Data Transport Service Overview
The Data Transport Service coordinates the secure and efficient movement of data across systems in the SDL ecosystem.
It supports:
- Transfer of data between instruments, storage services, and analytical services
- Handling of both real-time and batch transport modalities
- Integration with streaming protocols (e.g., MQTT, Kafka, NATS) and standard transfer protocols (e.g., HTTPS, SFTP, Rsync)
- Support for provenance-aware data staging and caching strategies
Scope and Capabilities
The Data Transport Service is responsible for moving data between different stores:
- Between subsystems within a platform
- Across different SDL deployments
- To/from external services if explicitly authorized
Data Input Handling
- External inputs are treated as raw data unless coming from a trusted SDL deployment.
- Inter-deployment inputs are assumed to be cataloged and presented in a known format (e.g., RDF, HDF5, NetCDF).
Data Output Access
- Outputs are generally only available if the dataset is cataloged.
- Trusted SDL deployments may exchange raw and derived datasets, including direct repository and store access.
Event Messaging via INTERSECT
SDL systems can share events using the INTERSECT messaging protocol.
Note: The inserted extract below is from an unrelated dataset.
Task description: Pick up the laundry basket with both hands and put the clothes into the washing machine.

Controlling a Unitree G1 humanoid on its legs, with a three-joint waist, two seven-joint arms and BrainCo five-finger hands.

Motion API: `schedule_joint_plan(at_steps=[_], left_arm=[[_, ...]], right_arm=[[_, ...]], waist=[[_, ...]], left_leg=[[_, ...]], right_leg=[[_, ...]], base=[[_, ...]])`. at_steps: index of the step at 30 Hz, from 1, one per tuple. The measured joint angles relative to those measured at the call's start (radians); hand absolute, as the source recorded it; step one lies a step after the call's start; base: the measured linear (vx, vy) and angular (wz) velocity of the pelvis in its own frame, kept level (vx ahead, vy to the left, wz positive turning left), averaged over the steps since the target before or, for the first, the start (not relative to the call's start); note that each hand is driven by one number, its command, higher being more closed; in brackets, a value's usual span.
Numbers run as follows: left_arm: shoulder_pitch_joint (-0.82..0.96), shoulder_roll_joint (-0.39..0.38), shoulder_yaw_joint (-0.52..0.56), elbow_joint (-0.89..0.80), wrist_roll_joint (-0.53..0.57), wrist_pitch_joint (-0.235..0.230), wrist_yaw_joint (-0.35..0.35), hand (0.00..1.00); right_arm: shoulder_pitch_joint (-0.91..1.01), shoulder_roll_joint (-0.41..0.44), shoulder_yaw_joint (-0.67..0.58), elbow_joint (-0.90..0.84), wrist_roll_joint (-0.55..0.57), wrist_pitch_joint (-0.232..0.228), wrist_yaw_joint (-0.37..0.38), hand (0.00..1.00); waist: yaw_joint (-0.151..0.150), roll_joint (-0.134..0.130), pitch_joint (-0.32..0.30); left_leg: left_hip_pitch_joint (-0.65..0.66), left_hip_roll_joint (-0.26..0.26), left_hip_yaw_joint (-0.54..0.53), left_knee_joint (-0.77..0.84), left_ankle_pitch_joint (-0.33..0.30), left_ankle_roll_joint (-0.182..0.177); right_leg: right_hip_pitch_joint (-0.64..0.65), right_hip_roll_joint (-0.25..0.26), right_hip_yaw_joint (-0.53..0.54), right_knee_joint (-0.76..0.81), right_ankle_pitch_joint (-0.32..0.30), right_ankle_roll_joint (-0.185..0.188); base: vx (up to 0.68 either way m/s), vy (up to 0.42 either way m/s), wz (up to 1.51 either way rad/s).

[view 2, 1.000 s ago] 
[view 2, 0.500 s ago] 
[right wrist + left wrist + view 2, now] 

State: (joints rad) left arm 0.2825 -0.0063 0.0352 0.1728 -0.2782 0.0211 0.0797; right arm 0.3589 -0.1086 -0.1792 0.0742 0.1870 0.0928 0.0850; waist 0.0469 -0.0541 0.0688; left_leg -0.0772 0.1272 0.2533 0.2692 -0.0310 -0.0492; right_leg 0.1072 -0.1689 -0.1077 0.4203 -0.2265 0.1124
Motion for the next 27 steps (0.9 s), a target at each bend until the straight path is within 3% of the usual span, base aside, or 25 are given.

Events can describe:
- File transfers initiated or completed
- Activities started, paused, completed, or failed
- New data becoming available in a repository
These events are modeled using prov:Activity and related properties for provenance tracking.
Example: Activity-Based Messaging
ex:transfer123 a prov:Activity ;
prov:used ex:sourceFile ;
prov:generated ex:copiedFile ;
prov:wasAssociatedWith ex:transportService ;
prov:startedAtTime "2025-07-15T10:03:00Z"^^xsd:dateTime ;
prov:endedAtTime "2025-07-15T10:03:15Z"^^xsd:dateTime .
ex:DataTransferEvent a sosa:Observation ;
sosa:hasFeatureOfInterest ex:transfer123 ;
sosa:resultTime "2025-07-15T10:03:16Z"^^xsd:dateTime ;
sosa:hasResult [ rdf:value "success" ] .
Example Data Transport Use Cases
1. Transferring Data from Instrument to MinIO
- Source:
/mnt/furnace/output/temp_log.csv - Target:
https://minio.example.org/bucket/furnace1/temp_log.csv - Method:
rsyncor local agent
2. Subscribing to Gas Sensor Stream
acl:gasSensorStream a dcat:DataService ;
dct:title "Gas Sensor Telemetry MQTT" ;
dcat:endpointURL <mqtt://broker.example.org/topic/sensors/gas> ;
dcat:servesDataset acl:gasSensorDataset .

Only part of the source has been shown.